I also tried increasing the read_ahead to 32,768 ...even 64MB! No diff for the READ that way either:
Code:Command line used: /usr/lib/iozone/bin/iozone -L64 -S1024 -a -j2 -i0 -i1 -s8G -r64 -M -f /SAS600RAID/iozoneTESTFILE -Rb /tmp/iozone_[openSUSE_2.6.32]_[9211-8i-RAID0]_[btrfs_noatime_nodatasum_readahead=32768]-[stride=128].xls KB reclen write rewrite read reread 8388608 64 535878 542170 463488 463487 Command line used: /usr/lib/iozone/bin/iozone -L64 -S1024 -a -j1 -i0 -i1 -s8G -r64 -M -f /SAS600RAID/iozoneTESTFILE -Rb /tmp/iozone_[openSUSE_2.6.32]_[9211-8i-RAID0]_[btrfs_noatime_nodatasum_readahead=65536]-[stride=64].xls KB reclen write rewrite read reread 8388608 64 536160 542576 440697 445034
While composing this I see you posted.
You're welcome and thank you for the suggestions.

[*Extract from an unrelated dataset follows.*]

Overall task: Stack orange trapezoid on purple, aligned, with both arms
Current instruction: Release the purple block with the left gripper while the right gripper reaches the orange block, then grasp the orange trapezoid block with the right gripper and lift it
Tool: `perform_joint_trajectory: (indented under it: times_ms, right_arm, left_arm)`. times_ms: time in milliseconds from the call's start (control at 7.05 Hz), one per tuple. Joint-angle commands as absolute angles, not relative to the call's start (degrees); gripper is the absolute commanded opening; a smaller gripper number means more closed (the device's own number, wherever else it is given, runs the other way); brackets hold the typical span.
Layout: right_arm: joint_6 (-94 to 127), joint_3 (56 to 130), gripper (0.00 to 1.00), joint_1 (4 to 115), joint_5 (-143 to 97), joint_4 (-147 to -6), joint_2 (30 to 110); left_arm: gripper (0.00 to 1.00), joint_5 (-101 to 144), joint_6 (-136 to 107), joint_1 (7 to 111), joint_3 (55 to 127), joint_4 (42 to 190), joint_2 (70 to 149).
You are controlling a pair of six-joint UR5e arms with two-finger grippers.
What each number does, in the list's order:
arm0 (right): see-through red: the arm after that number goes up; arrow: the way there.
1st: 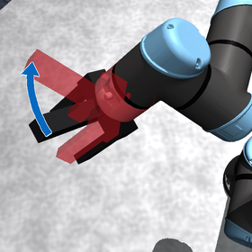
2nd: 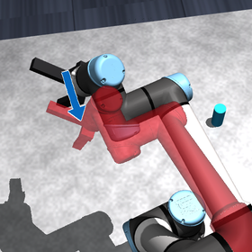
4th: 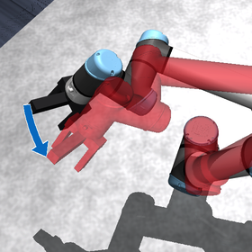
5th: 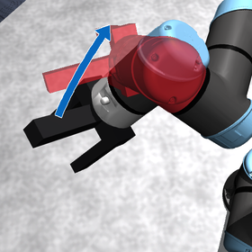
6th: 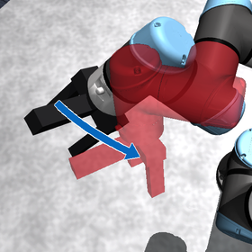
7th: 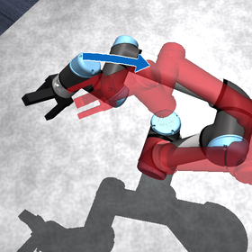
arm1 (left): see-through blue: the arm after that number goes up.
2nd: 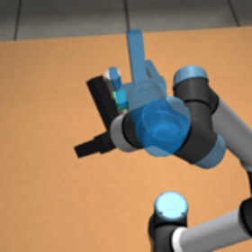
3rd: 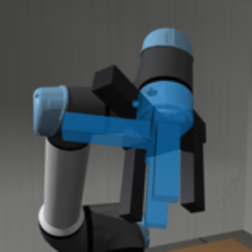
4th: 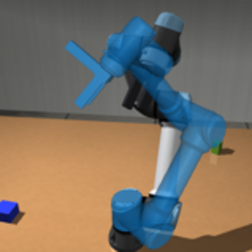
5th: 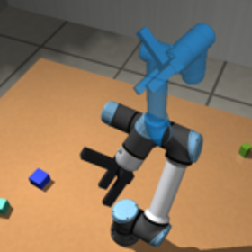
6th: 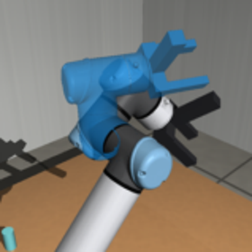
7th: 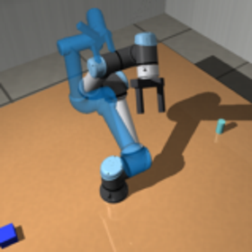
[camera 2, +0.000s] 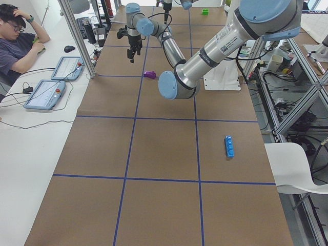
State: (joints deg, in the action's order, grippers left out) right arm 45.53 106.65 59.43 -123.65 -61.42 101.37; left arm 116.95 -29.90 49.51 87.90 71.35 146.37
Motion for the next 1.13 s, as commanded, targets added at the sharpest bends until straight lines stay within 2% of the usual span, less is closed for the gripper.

Will try those suggestions, esp. the deadline as I meant to change that and forgot about it. Current scheduler is the default, CFQ.
Prbly should not get too much into the 9211 HBA card specifics but it is pretty typical HBA: no cache and does not have readahead or writeback.
It does allow setting the HDD cache as on or off for use, which is a new widget. It was set to on but I cannot verify it still is. ... LSI Linux software is not only lame but also proprietary => I cannot fix it.
I assume the HDD cache is being used because the boot log indicates the kernel thinks it is enabled:Code:... sd 0:1:0:0: [sda] Write cache: enabled, read cache: enabled, doesn't support DPO or FUA
-Ric
*crazy: someone who does the same exact thing, the same exact way over and over again and expects a different result each time.